A student of Charles Judd at the University of Chicago, Ralph W. Tyler graduated with a Ph.D. in 1927. Approximately ten years later, he went on to fill a prominent position on the Eight Year Study as the Director of Research for the Evaluation Staff. In this position, Tyler initially formulated his approach to education research which was grounded in the belief that successful teaching and learning techniques can be determined as a result of scientific study. By applying such methods during the Eight Year Study, Tyler soon determined that evaluation of student behaviors proved to be a highly appropriate means for determining educational success or failure. In Appraising and Recording Student Progress, Tyler wrote:
Any device which provides valid evidence regarding the progress of students toward educational objectives is appropriate...The selection of evaluation techniques should be made in terms of the appropriateness of that technique for the kind of behavior to be appraised (Tyler, cited in Pinar, p. 136).
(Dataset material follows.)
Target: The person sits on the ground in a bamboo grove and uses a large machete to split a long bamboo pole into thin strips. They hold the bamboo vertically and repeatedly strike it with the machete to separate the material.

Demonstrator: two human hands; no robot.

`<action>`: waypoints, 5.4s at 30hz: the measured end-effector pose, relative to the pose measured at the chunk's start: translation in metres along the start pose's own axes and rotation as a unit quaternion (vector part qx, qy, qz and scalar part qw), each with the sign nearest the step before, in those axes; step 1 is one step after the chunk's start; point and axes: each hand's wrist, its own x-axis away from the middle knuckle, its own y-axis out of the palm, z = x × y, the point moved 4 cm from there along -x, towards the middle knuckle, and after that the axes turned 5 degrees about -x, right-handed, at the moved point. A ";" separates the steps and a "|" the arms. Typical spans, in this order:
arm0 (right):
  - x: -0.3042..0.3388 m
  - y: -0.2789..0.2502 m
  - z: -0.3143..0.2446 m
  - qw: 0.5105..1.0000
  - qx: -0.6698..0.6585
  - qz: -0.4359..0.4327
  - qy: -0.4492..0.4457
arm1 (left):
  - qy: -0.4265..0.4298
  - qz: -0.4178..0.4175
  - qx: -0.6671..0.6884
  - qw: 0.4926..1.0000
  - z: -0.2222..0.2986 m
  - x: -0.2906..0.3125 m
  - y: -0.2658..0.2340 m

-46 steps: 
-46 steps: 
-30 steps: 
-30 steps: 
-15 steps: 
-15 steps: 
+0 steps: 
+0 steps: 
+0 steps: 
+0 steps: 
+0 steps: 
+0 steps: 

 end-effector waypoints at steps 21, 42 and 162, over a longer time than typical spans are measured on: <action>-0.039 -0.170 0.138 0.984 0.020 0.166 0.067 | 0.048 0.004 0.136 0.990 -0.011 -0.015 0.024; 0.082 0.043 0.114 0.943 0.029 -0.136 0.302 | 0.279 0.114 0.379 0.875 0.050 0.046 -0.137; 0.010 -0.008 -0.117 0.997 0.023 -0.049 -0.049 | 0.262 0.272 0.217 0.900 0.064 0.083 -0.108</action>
Here we see the beginnings of Tyler's thoughts on the relevance of behavioral objectives to the teaching process. In other words, Tyler came to believe that any learning objective needed to be determined via student behavior in the classroom. In time, such objectives would mark the cornerstone of curriculum decision-making and teaching strategies for the American public schools.
A decade after completing his work with the Eight Year Study, Tyler was prepared to formalize his thoughts on educational research and behavioral objectives with the publication of Basic Principles of Curriculum and Instruction. In this short text that was originally the syllabus for one of his courses at the University of Chicago, Tyler expanded upon concepts he began to formulate during the Eight Year Study. Specifically, this work focused on the administrative aspects of the curriculum and called for the application of four basic principles in the development of any curricular project. These four basic principles include:
1. Defining appropriate learning objectives.
2. Establishing useful learning experiences.
3. Organizing learning experiences to have a maximum cumulative effect.
4. Evaluating the curriculum and revising those aspects that did not prove to be effective.
As a result of the basic principles, the role of the curricularist and teacher shifted to that of scientist. In the development of any curriculum using the Tyler method, hypotheses are to be established in direct relation to the expected learning outcomes for students. As the curriculum is enacted, teachers and curricularists become scientific observers, determining whether or not their curricular hypotheses are in fact demonstrated by student behavior. Following the application of the curriculum, educators return to the curricular plans to make any adjustments so as to ensure the proper outcomes in the classroom. In this case, students do not participate on any level in the planning or implementation of their education; rather, they solely assume the role of object of study.
Tyler's basic principle were widely welcomed in classrooms and curriculum texts across the United States in 1949. Their functionality was well received and teachers generally appreciated the ease with which they could be applied to the daily work curriculum planning. It would be nearly thirty years, in fact, before any significant criticism were waged against Tyler's work. And by that time, his approaches were so entrenched in classroom practice that radical critiques of his approaches left few marked changes in the implementation of curriculum in the public schools.
Pinar, W., Reynolds, W., Slattery, P., and Taubman, P. (Eds.) (1995). Understanding Curriculum. New York: Peter Lang.